Bolívia debate lei de aborto que desagrada Igreja e feministas
Parece avanço na legislação de direitos civis e de gênero. Mas, na prática, significa mais intromissão na vida e nos desejos das mulheres, com vistas a combater a pobreza limitando seus direitos. O projeto de lei levado pela ala progressista do MAS (Movimento ao Socialismo) ao Congresso propondo ampliar a despenalização do aborto lembra mais as estratégias de esterilização em massa dos tempos de Alberto Fujimori (1990-2000) no Peru do que um real avanço na área dos direitos das mulheres.
O projeto prevê que, além dos três casos em que o aborto já é permitido no país (risco à saúde ou à vida da mulher e estupro), sejam aceitos outros seis: casos de pobreza extrema, falta de recursos para manutenção da família, má formação do feto, se a mulher já tiver três filhos, for estudante ou adolescente. Nesses casos, terá de preencher um formulário, que será avaliado pela Justiça, que então autorizará ou não o procedimento.
A iniciativa tem apoio de entidades de defesa dos direitos da mulher alinhadas ao governo, como a Confederação Nacional de Mulheres de Comunidades Interculturais. Para elas e para os legisladores que defendem a ampliação da legislação, o aborto deve ser facilitado às mulheres mais pobres para evitar as indesejadas mortes por meio de procedimentos clandestinos e para combater a pobreza. Obviamente as duas causas são nobres e defensáveis.
Porém, do jeito que se apresenta o texto, o aborto não surge como um direito natural da mulher, e sim como uma ação invasiva do Estado para que o país melhore em alguns dos índices nos quais, atualmente, passa vergonha internacional (pobreza e mortalidade feminina).
A Igreja Católica já se manifestou contra. Talvez pela primeira vez uma proposta de ampliação da despenalização do aborto desagrade tanto a religiosos como a feministas independentes, que defendem que o aborto seja uma decisão apenas da mulher e que não tenha que passar por requisitos sociais e econômicos impostos pelo Estado _muito menos que seja apresentado como medida para que mulheres pobres procriem menos.
O vice boliviano, García Linera, retrucou os argumentos da Igreja local mencionando o papa Francisco, quando este declarou que as mulheres que praticam o aborto deveriam ser “perdoadas”. Dessa forma, deixou claro o reacionarismo da gestão Evo Morales no que diz respeito aos direitos da mulher, pois assume que define, assim como faz o papa, que a mulher que pratica aborto como culpada de algum crime.
O projeto agora parte para votação na Câmara de Deputados e no Senado.
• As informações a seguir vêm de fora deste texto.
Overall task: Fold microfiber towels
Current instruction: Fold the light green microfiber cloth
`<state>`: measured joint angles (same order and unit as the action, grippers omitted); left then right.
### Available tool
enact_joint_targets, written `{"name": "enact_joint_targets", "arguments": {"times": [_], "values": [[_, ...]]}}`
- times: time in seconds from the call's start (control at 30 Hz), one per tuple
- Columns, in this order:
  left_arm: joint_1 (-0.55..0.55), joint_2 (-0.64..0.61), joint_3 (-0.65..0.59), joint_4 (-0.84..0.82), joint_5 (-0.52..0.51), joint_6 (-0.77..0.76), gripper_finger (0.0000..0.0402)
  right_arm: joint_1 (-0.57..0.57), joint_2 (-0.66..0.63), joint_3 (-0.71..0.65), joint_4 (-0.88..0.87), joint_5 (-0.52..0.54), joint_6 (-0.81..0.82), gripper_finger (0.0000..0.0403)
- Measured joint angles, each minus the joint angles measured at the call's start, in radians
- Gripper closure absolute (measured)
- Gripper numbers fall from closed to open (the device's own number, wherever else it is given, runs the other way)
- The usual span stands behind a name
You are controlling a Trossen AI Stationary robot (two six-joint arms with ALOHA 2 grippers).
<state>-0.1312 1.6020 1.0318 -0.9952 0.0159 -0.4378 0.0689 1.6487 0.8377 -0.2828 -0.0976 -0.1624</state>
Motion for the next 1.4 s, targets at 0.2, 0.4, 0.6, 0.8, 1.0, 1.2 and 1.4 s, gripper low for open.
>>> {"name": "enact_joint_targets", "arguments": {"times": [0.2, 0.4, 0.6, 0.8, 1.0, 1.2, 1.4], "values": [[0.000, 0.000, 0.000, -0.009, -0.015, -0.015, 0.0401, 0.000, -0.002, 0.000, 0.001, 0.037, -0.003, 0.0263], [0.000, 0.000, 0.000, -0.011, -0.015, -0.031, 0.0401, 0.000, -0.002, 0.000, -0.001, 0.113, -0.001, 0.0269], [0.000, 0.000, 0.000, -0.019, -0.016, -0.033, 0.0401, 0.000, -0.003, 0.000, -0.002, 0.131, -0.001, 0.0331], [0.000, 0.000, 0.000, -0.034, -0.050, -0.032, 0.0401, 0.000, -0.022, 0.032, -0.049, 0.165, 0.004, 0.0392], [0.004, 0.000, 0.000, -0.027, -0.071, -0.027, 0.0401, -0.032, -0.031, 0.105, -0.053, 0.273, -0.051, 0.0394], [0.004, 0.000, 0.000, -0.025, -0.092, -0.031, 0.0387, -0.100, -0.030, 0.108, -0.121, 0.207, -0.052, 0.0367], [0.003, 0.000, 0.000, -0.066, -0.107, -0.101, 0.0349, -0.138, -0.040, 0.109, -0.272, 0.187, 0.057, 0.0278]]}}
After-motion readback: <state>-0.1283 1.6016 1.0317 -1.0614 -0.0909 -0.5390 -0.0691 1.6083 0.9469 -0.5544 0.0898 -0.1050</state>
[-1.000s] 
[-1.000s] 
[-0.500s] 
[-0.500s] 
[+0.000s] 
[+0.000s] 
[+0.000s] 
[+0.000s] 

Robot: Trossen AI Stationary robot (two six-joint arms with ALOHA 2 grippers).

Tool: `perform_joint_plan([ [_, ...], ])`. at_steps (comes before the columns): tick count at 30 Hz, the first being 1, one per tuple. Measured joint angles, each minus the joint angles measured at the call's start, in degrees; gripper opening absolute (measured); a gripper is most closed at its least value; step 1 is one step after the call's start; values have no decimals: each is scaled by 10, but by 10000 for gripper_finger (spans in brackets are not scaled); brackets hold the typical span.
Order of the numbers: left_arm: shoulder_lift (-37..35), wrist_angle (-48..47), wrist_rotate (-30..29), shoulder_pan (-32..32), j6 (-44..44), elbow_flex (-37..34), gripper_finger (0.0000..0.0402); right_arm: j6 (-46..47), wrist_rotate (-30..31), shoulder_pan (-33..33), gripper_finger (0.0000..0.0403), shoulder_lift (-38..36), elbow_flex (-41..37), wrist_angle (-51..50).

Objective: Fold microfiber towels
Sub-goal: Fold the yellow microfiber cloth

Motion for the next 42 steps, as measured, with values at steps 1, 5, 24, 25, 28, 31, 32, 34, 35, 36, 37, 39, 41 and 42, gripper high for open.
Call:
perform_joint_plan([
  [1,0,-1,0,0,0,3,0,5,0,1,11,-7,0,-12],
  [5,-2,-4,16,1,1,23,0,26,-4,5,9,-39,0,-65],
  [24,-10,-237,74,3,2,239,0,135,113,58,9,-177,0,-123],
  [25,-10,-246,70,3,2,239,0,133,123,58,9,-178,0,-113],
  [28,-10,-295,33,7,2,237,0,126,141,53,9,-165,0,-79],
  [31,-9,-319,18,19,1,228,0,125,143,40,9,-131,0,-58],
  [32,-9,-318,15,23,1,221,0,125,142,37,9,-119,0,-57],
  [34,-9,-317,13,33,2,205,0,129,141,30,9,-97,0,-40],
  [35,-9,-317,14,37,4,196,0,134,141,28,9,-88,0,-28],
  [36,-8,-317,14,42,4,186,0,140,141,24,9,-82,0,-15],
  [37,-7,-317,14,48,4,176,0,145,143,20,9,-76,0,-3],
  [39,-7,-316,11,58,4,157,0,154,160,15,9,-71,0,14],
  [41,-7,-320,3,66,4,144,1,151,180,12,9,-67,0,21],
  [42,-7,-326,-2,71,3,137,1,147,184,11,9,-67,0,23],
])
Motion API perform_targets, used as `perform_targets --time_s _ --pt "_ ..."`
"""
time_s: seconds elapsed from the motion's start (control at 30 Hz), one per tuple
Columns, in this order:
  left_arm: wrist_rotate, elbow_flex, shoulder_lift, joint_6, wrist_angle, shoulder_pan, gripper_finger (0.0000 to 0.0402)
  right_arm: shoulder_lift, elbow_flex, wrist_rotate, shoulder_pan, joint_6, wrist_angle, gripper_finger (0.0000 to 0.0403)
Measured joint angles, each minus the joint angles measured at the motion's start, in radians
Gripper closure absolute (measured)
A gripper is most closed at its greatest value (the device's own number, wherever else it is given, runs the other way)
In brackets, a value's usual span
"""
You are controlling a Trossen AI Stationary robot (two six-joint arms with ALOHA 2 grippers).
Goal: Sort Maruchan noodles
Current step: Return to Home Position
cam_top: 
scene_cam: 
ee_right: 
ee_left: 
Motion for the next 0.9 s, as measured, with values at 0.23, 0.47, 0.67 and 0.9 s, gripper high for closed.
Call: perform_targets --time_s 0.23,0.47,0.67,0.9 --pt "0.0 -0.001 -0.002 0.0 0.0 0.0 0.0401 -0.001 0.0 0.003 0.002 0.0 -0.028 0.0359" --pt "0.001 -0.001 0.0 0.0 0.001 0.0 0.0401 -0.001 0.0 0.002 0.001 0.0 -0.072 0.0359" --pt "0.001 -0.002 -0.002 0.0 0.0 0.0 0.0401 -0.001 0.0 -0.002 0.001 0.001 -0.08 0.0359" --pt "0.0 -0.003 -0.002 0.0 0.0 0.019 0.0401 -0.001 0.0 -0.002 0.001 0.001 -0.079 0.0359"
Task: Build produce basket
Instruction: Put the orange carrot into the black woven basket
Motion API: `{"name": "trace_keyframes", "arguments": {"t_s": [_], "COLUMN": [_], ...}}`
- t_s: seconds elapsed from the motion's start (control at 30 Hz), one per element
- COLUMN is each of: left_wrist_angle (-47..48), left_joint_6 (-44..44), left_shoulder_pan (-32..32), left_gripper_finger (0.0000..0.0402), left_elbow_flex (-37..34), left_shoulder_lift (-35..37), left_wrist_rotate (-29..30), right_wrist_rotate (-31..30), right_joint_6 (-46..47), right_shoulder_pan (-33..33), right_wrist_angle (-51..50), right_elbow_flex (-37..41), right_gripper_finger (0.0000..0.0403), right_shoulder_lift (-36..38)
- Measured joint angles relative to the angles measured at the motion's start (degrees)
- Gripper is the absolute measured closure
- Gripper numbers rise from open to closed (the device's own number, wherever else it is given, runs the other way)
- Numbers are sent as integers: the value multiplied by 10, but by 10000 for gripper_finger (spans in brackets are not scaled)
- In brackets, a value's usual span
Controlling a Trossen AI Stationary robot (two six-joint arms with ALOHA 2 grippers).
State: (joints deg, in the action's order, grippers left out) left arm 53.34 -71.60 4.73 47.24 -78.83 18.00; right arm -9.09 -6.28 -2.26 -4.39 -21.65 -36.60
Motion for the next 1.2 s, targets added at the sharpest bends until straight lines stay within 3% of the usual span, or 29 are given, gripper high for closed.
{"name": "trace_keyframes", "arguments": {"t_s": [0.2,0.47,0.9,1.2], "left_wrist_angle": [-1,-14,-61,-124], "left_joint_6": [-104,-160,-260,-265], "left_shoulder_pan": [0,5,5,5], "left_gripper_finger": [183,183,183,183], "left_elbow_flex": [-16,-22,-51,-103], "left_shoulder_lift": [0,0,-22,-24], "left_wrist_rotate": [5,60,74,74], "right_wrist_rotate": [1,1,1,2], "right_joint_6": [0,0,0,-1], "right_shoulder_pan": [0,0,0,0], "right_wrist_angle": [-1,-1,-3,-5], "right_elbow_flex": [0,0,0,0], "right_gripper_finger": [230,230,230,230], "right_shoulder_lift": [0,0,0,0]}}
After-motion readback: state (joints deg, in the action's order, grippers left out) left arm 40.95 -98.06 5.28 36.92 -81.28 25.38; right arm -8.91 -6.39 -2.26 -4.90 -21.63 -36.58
Em ambos, o MAS tem maioria, ainda que, neste caso, exista divisão de opiniões dentro do próprio partido.
Pedi a opinião da ativista feminista mais importante da Bolívia sobre o polêmico projeto de lei. Abaixo, reproduzo resumidamente a resposta de Maria Galindo, fundadora e diretora do grupo Mujeres Creando. Apesar de ver a proposta como resultado do aumento da pressão de grupos feministas, Galindo a critica por seu aspecto de oportunismo político.
“O projeto abriu novamente a discussão sobre a tutelagem cultural e religiosa do Estado sobre a vida das mulheres. No que se refere à pobreza e à regulação por estratificação social, virou um debate sobre o quanto o Estado ainda pode vigiar ainda mais seus corpos e vidas. Amplia as causas em que o aborto seria permitido mas mantém o problema maior intacto, que é a ingerência do Estado sobre a soberania da mulher sobre seu corpo. Ao mesmo tempo, desatou-se uma perseguição policial sobre os consultórios clandestinos, prendendo, inclusive, as mulheres que se submetem à prática. Nós defendemos a despenalização irrestrita do aborto de forma a devolver às mulheres a condição de sujeitos numa sociedade com liberdade de consciência e de decisão sobre seus próprios corpos.”